**DESCRIPTION OF THE TASK**
Character for character, give back every line below.

**DATA FOR ANALYSIS**
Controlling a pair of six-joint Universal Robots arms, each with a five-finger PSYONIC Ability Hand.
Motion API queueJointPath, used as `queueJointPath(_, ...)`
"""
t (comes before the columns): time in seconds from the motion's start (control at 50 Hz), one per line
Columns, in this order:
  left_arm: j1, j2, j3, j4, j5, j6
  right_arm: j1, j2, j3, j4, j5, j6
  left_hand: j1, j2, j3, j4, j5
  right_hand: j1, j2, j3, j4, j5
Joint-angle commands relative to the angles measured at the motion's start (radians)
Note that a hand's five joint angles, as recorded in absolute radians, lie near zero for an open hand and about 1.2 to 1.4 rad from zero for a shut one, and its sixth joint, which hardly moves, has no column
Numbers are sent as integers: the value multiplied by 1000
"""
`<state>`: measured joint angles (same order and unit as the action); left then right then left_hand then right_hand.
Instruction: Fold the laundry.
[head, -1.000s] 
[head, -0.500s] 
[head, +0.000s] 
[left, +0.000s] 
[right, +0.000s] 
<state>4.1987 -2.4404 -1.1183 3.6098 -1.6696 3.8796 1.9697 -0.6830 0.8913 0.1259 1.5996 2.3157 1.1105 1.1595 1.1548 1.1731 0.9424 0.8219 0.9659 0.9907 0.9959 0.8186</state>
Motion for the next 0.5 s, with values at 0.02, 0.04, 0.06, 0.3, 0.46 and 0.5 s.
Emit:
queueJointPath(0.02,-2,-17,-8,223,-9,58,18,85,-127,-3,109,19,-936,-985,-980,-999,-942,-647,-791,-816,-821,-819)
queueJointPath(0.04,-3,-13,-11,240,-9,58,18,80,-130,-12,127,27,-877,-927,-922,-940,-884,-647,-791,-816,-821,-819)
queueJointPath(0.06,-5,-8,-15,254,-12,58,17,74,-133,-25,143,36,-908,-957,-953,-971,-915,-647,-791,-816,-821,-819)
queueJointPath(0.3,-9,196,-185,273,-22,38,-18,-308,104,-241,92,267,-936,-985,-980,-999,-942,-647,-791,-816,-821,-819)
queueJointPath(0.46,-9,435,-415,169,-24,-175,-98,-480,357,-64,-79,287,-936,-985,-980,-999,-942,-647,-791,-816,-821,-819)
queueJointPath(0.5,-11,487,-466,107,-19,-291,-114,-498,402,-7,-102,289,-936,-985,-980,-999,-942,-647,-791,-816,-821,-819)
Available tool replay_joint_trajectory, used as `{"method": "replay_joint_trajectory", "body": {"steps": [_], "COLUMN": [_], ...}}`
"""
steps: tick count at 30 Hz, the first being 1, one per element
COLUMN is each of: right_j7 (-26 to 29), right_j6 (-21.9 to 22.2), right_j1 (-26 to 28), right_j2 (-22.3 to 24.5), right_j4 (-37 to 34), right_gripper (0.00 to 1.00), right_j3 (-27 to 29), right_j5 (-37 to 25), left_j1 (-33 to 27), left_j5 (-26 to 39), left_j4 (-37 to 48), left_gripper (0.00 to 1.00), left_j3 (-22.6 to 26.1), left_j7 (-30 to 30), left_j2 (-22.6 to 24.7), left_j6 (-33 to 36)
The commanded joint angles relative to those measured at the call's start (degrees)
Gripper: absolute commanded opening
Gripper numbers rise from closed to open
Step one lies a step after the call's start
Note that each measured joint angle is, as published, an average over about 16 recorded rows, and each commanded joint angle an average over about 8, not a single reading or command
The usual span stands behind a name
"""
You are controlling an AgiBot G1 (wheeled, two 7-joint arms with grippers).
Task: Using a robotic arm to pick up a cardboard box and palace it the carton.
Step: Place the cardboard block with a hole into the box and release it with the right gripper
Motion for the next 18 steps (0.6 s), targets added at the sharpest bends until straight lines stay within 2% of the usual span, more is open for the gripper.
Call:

**REPLY**
Controlling a pair of six-joint Universal Robots arms, each with a five-finger PSYONIC Ability Hand.
Motion API queueJointPath, used as `queueJointPath(_, ...)`
"""
t (comes before the columns): time in seconds from the motion's start (control at 50 Hz), one per line
Columns, in this order:
  left_arm: j1, j2, j3, j4, j5, j6
  right_arm: j1, j2, j3, j4, j5, j6
  left_hand: j1, j2, j3, j4, j5
  right_hand: j1, j2, j3, j4, j5
Joint-angle commands relative to the angles measured at the motion's start (radians)
Note that a hand's five joint angles, as recorded in absolute radians, lie near zero for an open hand and about 1.2 to 1.4 rad from zero for a shut one, and its sixth joint, which hardly moves, has no column
Numbers are sent as integers: the value multiplied by 1000
"""
`<state>`: measured joint angles (same order and unit as the action); left then right then left_hand then right_hand.
Instruction: Fold the laundry.
[head, -1.000s] 
[head, -0.500s] 
[head, +0.000s] 
[left, +0.000s] 
[right, +0.000s] 
<state>4.1987 -2.4404 -1.1183 3.6098 -1.6696 3.8796 1.9697 -0.6830 0.8913 0.1259 1.5996 2.3157 1.1105 1.1595 1.1548 1.1731 0.9424 0.8219 0.9659 0.9907 0.9959 0.8186</state>
Motion for the next 0.5 s, with values at 0.02, 0.04, 0.06, 0.3, 0.46 and 0.5 s.
Emit:
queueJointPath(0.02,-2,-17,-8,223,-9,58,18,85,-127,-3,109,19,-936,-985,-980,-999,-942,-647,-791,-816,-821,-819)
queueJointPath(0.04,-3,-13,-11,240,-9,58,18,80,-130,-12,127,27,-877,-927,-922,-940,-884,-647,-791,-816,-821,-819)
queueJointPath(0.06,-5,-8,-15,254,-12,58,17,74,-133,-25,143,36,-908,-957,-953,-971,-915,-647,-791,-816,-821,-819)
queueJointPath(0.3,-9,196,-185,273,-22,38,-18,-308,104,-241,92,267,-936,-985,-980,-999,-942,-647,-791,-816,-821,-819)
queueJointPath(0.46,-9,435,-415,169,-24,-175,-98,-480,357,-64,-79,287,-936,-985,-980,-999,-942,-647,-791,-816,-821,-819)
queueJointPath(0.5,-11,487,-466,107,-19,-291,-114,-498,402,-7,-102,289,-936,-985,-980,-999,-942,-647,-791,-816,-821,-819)
Available tool replay_joint_trajectory, used as `{"method": "replay_joint_trajectory", "body": {"steps": [_], "COLUMN": [_], ...}}`
"""
steps: tick count at 30 Hz, the first being 1, one per element
COLUMN is each of: right_j7 (-26 to 29), right_j6 (-21.9 to 22.2), right_j1 (-26 to 28), right_j2 (-22.3 to 24.5), right_j4 (-37 to 34), right_gripper (0.00 to 1.00), right_j3 (-27 to 29), right_j5 (-37 to 25), left_j1 (-33 to 27), left_j5 (-26 to 39), left_j4 (-37 to 48), left_gripper (0.00 to 1.00), left_j3 (-22.6 to 26.1), left_j7 (-30 to 30), left_j2 (-22.6 to 24.7), left_j6 (-33 to 36)
The commanded joint angles relative to those measured at the call's start (degrees)
Gripper: absolute commanded opening
Gripper numbers rise from closed to open
Step one lies a step after the call's start
Note that each measured joint angle is, as published, an average over about 16 recorded rows, and each commanded joint angle an average over about 8, not a single reading or command
The usual span stands behind a name
"""
You are controlling an AgiBot G1 (wheeled, two 7-joint arms with grippers).
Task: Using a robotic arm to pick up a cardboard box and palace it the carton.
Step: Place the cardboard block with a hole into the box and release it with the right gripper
Motion for the next 18 steps (0.6 s), targets added at the sharpest bends until straight lines stay within 2% of the usual span, more is open for the gripper.
Call:

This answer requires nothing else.